A farmer hailed as 'a conservation stalwart of the very best kind' has been honoured with a national award for wetland creation.

Richard Waddingham from Norfolk accepted the Marsh Award for Wetland Conservation at the AGM of the Wildfowl and Wetlands Trust (WWT).

The award honours exceptional individual achievement in local wetland conservation. It was presented by Martin Spray, chief executive of the WWT.

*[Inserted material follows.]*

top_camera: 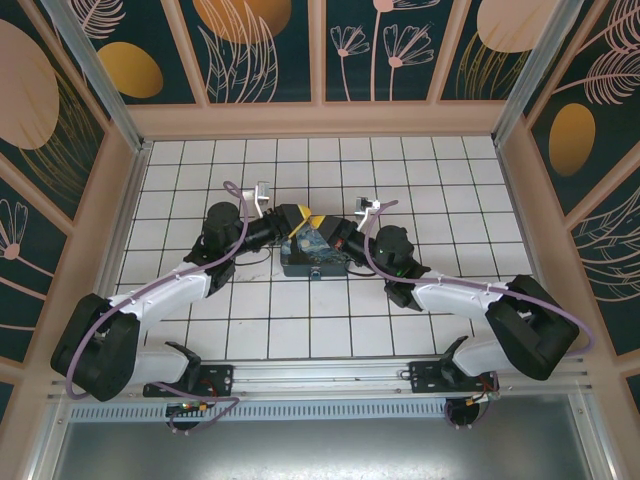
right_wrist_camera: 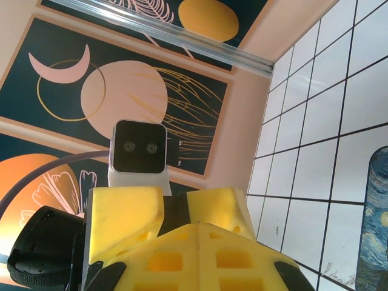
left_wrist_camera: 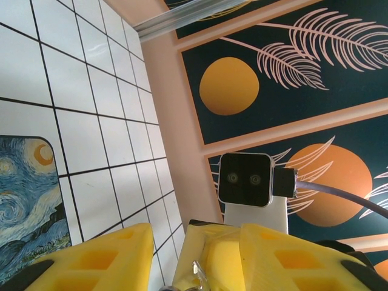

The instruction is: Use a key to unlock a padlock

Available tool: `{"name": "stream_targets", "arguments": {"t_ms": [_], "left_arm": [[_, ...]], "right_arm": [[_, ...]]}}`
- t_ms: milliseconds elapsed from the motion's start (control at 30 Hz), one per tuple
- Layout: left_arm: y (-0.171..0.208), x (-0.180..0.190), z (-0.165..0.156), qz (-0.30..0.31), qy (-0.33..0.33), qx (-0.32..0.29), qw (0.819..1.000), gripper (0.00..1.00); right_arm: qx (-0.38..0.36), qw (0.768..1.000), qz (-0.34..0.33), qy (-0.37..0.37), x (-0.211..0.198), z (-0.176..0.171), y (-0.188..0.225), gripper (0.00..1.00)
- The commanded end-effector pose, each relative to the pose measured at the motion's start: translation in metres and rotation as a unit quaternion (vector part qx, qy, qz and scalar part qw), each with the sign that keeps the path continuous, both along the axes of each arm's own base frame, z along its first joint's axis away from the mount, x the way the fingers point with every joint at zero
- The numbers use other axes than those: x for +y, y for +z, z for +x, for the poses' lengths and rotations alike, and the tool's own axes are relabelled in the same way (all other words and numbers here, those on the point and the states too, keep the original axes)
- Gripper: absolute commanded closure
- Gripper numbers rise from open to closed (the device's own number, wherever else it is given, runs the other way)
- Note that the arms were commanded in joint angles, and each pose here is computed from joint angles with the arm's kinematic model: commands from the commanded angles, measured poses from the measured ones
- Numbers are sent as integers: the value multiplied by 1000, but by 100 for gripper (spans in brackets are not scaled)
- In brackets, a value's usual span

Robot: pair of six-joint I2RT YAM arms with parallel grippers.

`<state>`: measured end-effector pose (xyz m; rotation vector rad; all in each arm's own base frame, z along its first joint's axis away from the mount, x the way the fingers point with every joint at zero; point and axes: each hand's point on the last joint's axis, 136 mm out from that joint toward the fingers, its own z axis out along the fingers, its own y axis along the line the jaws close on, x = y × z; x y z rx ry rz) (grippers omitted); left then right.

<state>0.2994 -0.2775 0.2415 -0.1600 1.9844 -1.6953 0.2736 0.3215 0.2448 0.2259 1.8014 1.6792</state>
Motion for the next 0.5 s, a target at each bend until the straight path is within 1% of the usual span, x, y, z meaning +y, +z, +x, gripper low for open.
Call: {"name": "stream_targets", "arguments": {"t_ms": [0, 467], "left_arm": [[6, -2, -2, -14, -7, -13, 1000, 59], [7, -6, 2, -22, -11, -11, 1000, 69]], "right_arm": [[-18, 1000, 18, -7, -3, 3, 14, 100], [-18, 1000, 20, 0, 1, 4, 14, 100]]}}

In his introduction at the award ceremony, Dr Sayer said: 'Richard has inspired countless people to value and love the British countryside. He has been a conservation stalwart of the very best kind.'

Mr Waddington, who has farmed at Manor Farm, Briston, since the 1950s, said: 'I think as a country, we're on the threshold of realising that water management is as important to us as food. The ponds are special because I haven't made them, they are the source of two rivers and I'm the watershed between them.'

Manor Farm's 243 hectares are intensely farmed with a mix of eight crops and livestock. Yet there are also orchid meadows, grassland margins, old hedges, bluebell woods and 40 or so small marl-pit ponds.

Mr Waddington has spent his life managing the land and water resources by traditional methods.

Plants, insects, amphibians, fish and farmland birds are all currently thriving at Manor Farm, at a time when farmland birds in the UK are doing particularly badly – according to last month's State of Nature report, 12 of the UK's 26 farmland breeding birds are now of conservation concern.